■ What you will do ■
Please show all lines of the records that include "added".

______

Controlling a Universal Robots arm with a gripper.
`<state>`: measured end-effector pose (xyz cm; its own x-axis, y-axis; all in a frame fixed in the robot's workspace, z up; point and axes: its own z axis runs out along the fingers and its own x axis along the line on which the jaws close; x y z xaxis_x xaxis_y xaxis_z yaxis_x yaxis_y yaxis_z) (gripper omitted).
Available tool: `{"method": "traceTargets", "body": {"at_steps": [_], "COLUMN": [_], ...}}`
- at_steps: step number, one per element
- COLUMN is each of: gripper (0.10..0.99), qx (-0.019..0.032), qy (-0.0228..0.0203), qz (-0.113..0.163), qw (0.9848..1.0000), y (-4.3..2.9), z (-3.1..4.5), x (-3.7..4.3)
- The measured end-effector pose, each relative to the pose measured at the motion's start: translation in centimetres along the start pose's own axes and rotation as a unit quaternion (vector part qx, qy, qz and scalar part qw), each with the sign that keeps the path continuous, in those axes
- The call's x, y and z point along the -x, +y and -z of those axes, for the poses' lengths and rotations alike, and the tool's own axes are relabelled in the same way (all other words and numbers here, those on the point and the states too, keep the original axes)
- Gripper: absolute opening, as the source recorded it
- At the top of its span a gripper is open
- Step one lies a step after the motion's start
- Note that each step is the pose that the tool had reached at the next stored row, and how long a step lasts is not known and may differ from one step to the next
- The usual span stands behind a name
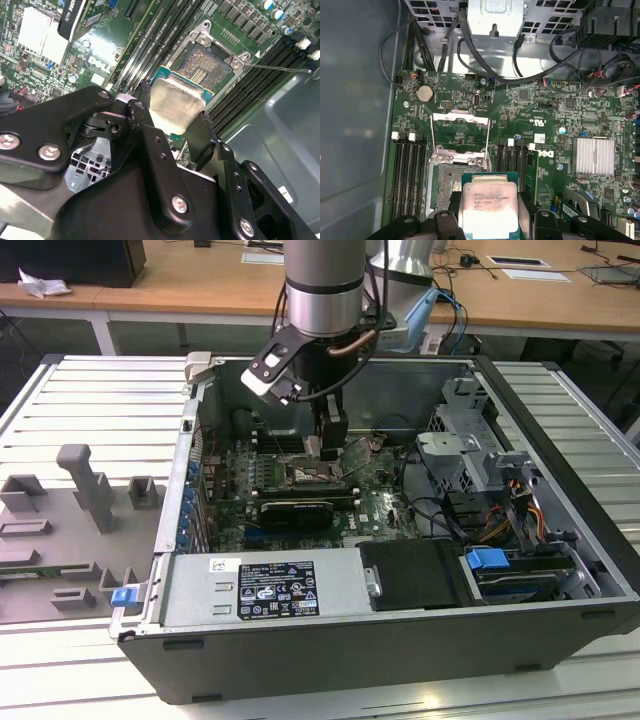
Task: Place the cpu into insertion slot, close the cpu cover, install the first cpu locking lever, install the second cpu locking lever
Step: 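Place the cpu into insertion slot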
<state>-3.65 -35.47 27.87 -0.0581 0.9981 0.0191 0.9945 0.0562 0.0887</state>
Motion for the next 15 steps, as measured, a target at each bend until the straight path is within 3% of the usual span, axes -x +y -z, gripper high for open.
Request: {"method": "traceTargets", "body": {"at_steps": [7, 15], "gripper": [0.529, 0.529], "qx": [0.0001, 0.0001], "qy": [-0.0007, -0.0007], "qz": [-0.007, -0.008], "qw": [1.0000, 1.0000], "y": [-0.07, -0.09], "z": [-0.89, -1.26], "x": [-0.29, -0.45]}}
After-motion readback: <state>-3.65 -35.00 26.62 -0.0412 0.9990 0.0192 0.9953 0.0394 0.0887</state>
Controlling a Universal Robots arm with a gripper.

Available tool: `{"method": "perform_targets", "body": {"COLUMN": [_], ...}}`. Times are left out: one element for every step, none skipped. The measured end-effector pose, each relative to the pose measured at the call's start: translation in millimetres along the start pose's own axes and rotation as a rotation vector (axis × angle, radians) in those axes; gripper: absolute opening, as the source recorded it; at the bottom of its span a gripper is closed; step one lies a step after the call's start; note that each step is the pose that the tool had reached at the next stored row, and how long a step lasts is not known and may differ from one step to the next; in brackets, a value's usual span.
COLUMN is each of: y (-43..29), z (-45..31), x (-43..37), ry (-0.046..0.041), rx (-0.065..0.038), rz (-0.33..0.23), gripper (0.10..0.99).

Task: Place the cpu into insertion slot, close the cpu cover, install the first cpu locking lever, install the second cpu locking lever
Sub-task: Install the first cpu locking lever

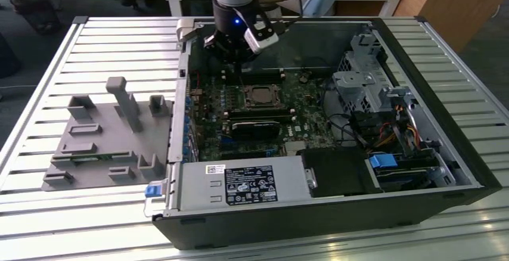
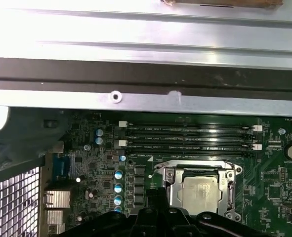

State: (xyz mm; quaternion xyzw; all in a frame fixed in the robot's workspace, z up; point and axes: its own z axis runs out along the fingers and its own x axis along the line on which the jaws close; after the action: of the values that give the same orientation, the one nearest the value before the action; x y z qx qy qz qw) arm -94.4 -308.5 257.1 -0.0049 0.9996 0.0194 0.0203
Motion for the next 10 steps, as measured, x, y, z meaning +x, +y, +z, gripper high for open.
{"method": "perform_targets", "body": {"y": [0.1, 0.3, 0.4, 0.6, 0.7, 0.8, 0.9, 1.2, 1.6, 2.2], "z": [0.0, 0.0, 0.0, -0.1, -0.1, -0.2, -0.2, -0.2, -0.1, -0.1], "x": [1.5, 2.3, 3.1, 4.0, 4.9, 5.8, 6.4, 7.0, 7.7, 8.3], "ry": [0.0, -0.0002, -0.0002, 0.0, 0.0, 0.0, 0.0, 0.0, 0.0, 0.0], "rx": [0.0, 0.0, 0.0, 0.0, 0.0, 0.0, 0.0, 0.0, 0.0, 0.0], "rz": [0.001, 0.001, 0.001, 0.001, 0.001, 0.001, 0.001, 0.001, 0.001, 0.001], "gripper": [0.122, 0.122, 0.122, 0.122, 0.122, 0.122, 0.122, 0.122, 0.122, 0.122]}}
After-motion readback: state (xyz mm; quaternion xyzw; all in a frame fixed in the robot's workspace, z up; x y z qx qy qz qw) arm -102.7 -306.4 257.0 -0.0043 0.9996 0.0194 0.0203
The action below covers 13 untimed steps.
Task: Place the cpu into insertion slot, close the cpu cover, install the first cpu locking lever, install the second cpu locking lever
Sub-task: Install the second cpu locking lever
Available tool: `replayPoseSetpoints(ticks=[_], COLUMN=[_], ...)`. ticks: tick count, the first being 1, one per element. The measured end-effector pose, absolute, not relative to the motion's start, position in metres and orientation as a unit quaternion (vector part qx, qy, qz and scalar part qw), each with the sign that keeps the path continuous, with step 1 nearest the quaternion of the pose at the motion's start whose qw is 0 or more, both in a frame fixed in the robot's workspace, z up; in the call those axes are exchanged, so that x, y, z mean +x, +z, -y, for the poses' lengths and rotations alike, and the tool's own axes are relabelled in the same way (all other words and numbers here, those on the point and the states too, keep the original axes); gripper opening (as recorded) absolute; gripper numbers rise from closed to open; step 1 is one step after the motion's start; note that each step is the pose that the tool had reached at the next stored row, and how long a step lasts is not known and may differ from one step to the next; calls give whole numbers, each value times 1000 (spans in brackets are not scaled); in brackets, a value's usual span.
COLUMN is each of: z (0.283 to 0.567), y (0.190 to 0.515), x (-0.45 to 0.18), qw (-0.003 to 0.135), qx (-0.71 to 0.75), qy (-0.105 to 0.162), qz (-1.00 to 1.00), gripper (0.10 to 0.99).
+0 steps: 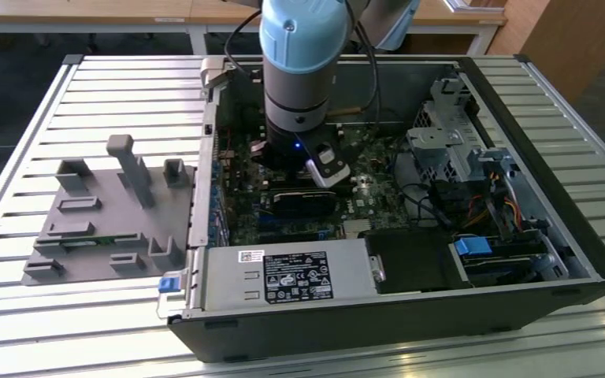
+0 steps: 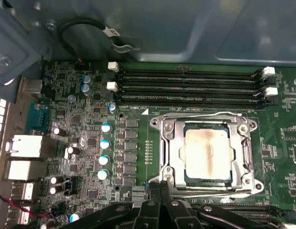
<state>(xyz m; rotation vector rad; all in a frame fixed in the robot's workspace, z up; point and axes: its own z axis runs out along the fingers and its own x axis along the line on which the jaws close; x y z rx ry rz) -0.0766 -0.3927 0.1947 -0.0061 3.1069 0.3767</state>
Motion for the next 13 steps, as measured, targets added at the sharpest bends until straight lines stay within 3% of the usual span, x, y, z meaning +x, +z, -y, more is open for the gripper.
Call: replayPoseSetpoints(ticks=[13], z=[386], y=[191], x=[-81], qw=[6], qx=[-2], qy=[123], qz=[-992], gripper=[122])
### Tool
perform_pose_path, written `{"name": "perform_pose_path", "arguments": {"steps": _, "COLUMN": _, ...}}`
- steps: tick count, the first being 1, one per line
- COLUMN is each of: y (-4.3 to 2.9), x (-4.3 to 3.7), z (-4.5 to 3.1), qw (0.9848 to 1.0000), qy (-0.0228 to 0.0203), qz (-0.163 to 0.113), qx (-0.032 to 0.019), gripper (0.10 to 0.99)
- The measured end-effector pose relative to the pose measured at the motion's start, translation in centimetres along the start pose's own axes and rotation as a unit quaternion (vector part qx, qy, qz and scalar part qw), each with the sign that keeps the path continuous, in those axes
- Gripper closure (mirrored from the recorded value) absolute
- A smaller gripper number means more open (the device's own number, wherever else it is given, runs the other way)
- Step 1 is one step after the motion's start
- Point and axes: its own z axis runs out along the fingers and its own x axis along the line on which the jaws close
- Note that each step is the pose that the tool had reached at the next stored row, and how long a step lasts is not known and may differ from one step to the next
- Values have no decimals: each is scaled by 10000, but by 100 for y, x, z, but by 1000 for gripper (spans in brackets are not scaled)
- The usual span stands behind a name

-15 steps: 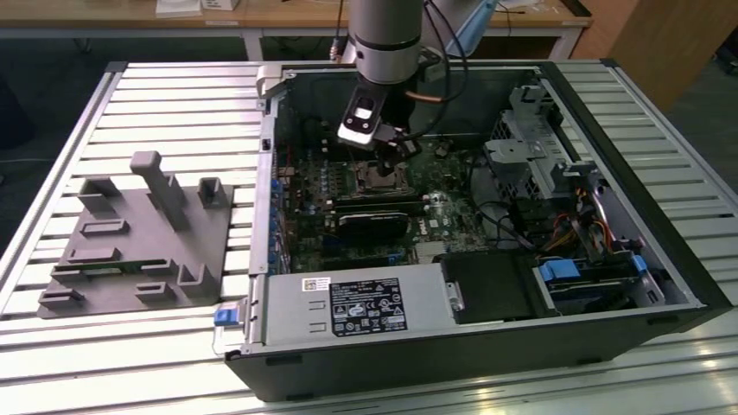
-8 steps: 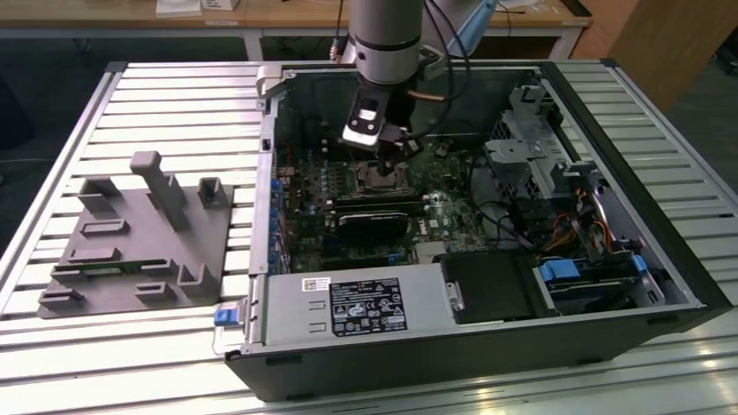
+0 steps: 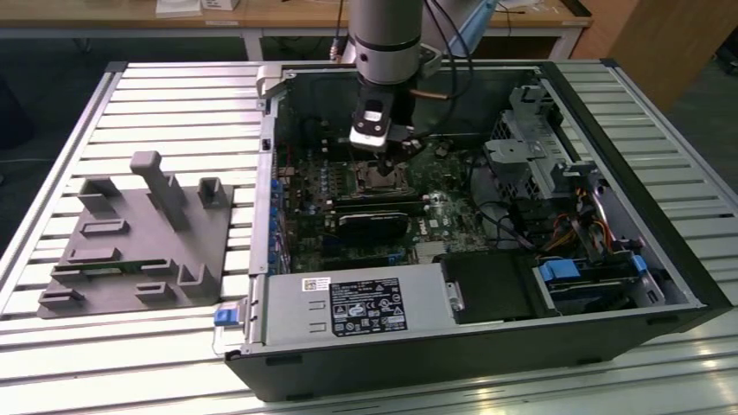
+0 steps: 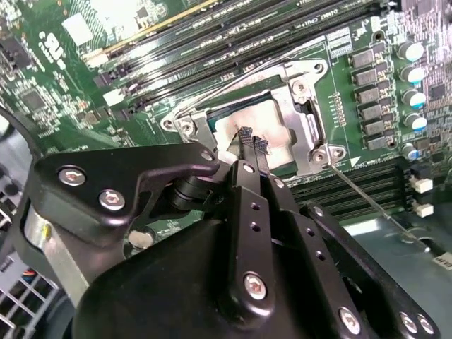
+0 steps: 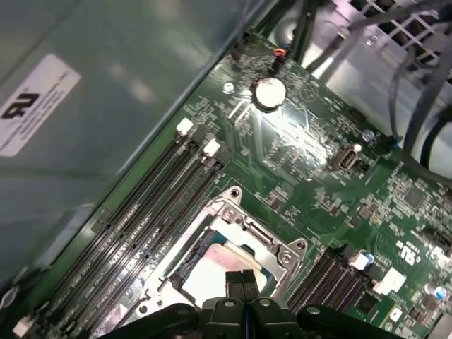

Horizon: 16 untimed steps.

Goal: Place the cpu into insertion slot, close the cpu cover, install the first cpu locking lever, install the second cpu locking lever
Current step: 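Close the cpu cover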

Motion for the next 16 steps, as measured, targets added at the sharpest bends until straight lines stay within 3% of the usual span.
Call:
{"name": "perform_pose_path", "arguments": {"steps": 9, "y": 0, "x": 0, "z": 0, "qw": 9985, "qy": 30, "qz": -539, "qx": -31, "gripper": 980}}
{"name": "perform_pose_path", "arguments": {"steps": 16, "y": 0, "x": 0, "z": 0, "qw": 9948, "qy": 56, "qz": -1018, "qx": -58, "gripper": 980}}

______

■ Solved exercise ■
Motion for the next 13 steps, as measured, targets added at the sharpest bends until straight lines stay within 3% of the usual span, x, y, z meaning +x, +z, -y, more is open for the gripper.
Motion for the next 16 steps, as measured, targets added at the sharpest bends until straight lines stay within 3% of the usual span.

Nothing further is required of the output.